Freeform Five is an English electronic group led by DJ, producer and songwriter Anu Pillai.

==Biography==
Freeform Five became known for their remix of Isolee's "Beau Mot Plage" in 1999.

The Freeform Five DJ mix albums Bisous Bisous II and Misch Masch were released in 2005 and 2006. Over the years, Pillai has remixed tracks by artists such as N*E*R*D, Brian Wilson, X-Press 2 and David Byrne, Jamie Lidell, Justin Timberlake, Felix Da Housecat and the Killers. Freeform Five continue to perform at clubs like Fabric (London), Manumission (Ibiza), Week End (Berlin), Razz (Barcelona), Paris Paris (Paris), Lux (Lisbon) and has toured in Australia, Scandinavia, North America, Mexico, Brazil and Japan.

The 2004 studio album Strangest Things followed a series of vinyl-only releases including "Perspex Sex", "Electromagnetic" and "Eeeeaaooww". The song "No More Conversations" was re-released in 2007 with a new Mylo remix.

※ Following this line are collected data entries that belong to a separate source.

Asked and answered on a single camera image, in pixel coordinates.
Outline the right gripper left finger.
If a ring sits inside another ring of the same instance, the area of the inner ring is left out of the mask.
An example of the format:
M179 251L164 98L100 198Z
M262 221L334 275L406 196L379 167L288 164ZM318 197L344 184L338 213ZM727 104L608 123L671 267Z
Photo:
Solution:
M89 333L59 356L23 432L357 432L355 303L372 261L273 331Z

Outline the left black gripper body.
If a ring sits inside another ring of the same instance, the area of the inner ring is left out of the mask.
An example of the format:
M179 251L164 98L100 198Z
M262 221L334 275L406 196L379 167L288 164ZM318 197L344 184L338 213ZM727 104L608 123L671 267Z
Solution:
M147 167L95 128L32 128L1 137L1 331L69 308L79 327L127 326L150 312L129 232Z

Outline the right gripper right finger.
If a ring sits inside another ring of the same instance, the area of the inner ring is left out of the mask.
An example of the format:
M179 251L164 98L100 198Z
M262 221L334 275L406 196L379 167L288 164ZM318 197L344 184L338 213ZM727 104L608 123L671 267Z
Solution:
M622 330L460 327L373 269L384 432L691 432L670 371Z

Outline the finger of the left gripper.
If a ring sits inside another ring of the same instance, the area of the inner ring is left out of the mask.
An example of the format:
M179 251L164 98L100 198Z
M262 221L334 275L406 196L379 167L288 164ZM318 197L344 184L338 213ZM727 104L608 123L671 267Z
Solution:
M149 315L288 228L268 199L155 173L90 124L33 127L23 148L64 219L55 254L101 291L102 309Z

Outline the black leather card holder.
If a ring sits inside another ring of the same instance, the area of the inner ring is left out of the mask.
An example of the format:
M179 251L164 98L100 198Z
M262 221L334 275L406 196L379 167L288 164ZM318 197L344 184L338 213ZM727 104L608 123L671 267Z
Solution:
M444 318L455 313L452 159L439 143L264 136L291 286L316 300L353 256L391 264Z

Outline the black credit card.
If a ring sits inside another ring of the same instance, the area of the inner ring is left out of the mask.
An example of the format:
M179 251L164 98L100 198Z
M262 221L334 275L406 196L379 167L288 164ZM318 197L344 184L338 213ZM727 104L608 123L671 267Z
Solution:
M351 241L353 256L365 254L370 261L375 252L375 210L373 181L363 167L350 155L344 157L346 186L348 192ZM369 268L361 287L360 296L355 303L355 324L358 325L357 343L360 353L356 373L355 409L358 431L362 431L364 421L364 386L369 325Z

In addition to his own work, Pillai has written and produced with other artists such as Lewis Capaldi, Ladyhawke (musician), Lana Del Rey, and Little Boots. He has composed music for commercials for Apple Inc., Nike, Inc., Mercedes-Benz, SEAT, Verizon, Eurostar, and the BBC, amongst others.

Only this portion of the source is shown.